§ **Required work**:
Count the lines in the entries that contain the string "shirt". State nothing but the number.

§ **Entries provided**:
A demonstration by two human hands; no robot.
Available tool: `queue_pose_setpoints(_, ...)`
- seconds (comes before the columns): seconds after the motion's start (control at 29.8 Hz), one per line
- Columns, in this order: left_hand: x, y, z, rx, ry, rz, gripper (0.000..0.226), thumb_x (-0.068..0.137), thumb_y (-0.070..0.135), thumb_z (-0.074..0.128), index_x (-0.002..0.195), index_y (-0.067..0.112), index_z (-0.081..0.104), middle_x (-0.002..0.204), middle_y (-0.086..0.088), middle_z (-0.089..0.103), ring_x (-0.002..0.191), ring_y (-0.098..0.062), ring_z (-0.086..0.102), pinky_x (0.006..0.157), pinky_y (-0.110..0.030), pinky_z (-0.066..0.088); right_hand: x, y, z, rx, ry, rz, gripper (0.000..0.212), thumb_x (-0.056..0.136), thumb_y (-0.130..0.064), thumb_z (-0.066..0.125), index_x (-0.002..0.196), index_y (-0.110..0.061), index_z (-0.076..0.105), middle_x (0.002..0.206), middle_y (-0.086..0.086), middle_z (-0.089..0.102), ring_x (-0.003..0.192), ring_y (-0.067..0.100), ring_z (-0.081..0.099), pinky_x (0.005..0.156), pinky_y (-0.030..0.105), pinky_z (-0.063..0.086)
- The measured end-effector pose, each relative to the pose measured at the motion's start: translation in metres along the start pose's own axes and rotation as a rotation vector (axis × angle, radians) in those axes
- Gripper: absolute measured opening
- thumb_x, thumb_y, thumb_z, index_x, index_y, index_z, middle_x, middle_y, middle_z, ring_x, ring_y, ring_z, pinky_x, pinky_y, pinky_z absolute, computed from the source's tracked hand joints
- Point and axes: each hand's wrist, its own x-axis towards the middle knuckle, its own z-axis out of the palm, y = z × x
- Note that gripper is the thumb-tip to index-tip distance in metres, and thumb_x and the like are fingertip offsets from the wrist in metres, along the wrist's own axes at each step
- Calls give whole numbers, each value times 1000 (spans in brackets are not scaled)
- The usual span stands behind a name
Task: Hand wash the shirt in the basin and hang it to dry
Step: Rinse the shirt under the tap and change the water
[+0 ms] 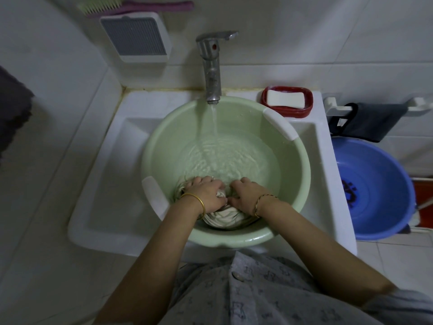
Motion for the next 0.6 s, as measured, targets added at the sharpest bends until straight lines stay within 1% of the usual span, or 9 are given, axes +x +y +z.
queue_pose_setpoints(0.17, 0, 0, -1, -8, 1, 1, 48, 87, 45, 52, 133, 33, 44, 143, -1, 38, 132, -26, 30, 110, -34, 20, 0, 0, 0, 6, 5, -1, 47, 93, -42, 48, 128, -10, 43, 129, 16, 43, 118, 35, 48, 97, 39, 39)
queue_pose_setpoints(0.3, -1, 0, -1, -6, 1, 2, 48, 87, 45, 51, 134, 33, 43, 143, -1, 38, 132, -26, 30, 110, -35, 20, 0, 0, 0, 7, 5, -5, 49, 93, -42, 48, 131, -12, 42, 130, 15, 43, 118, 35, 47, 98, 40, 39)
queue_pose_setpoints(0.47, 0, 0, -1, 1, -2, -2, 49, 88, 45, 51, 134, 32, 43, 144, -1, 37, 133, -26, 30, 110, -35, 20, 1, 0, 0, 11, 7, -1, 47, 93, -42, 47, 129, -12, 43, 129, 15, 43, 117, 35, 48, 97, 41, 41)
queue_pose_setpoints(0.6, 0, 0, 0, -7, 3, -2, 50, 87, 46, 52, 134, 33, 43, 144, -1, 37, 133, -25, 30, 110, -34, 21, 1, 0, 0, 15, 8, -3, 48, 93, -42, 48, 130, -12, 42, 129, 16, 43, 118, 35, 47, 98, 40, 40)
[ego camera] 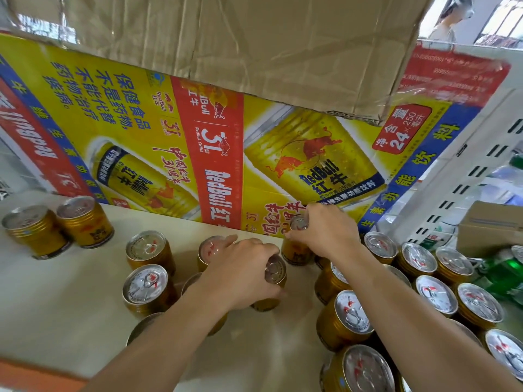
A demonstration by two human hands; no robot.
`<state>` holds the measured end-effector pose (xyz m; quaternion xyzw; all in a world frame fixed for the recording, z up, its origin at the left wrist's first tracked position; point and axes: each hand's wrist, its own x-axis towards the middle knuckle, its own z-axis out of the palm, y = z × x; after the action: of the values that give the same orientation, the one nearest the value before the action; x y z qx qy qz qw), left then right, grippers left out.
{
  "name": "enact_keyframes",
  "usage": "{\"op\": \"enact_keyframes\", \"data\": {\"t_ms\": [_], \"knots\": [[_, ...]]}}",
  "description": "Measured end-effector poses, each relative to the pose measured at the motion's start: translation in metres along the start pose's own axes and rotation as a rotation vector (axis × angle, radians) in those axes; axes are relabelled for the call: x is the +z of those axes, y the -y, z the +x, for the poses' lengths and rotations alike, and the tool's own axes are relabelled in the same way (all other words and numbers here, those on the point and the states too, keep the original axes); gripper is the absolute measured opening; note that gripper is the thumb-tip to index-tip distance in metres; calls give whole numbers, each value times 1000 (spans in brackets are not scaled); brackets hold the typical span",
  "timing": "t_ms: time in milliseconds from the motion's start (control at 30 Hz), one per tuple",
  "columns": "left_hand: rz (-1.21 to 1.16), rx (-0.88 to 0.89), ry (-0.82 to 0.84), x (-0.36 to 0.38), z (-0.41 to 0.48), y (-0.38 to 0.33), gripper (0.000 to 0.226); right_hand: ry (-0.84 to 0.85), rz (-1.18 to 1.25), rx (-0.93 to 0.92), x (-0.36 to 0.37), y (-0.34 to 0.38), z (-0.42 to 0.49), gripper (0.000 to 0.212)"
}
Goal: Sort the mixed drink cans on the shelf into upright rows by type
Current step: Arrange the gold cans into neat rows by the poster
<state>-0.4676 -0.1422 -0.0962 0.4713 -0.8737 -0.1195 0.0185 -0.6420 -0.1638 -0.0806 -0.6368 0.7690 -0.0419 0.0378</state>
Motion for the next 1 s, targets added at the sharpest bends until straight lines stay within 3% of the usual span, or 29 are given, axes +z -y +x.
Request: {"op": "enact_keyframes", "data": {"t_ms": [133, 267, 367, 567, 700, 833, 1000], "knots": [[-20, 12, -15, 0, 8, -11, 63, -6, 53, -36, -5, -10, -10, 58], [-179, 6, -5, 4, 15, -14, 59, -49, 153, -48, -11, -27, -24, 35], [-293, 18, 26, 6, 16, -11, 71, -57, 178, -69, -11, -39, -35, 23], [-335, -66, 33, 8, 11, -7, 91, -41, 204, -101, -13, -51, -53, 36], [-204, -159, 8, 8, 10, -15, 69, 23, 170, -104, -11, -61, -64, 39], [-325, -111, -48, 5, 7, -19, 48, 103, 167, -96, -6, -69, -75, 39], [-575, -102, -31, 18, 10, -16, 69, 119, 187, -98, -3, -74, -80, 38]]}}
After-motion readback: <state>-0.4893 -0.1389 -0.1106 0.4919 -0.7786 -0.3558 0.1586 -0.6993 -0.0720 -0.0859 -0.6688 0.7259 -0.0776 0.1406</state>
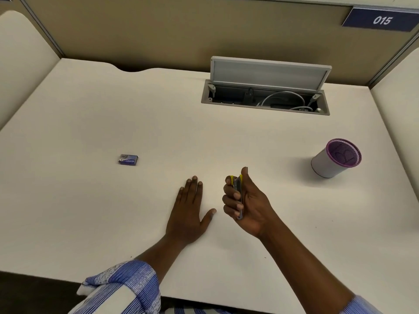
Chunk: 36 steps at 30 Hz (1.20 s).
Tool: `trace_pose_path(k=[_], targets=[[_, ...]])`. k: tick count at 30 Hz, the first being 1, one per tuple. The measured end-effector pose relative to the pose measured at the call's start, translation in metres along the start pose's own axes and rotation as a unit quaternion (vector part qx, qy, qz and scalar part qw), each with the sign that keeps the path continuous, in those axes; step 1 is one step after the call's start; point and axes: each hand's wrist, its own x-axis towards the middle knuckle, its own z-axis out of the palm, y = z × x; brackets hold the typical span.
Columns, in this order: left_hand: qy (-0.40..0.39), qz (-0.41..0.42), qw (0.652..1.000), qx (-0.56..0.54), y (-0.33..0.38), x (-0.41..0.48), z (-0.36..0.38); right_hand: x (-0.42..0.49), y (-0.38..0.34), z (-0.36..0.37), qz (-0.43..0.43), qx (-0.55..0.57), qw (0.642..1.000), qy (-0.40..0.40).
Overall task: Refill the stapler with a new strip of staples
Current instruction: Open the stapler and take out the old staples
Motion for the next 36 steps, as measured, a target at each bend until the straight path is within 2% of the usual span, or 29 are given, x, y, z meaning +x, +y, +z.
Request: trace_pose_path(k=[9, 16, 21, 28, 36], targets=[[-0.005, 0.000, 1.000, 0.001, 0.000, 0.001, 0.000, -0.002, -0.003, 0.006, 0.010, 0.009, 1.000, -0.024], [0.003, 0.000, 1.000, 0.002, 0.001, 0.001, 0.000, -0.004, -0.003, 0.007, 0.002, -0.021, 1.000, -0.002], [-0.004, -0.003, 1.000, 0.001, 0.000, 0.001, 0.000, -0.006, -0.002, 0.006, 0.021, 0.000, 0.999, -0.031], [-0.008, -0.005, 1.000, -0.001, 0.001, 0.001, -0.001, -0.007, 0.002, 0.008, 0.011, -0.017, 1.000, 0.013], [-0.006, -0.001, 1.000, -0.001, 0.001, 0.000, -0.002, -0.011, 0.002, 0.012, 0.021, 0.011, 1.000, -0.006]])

§ **Written response**:
2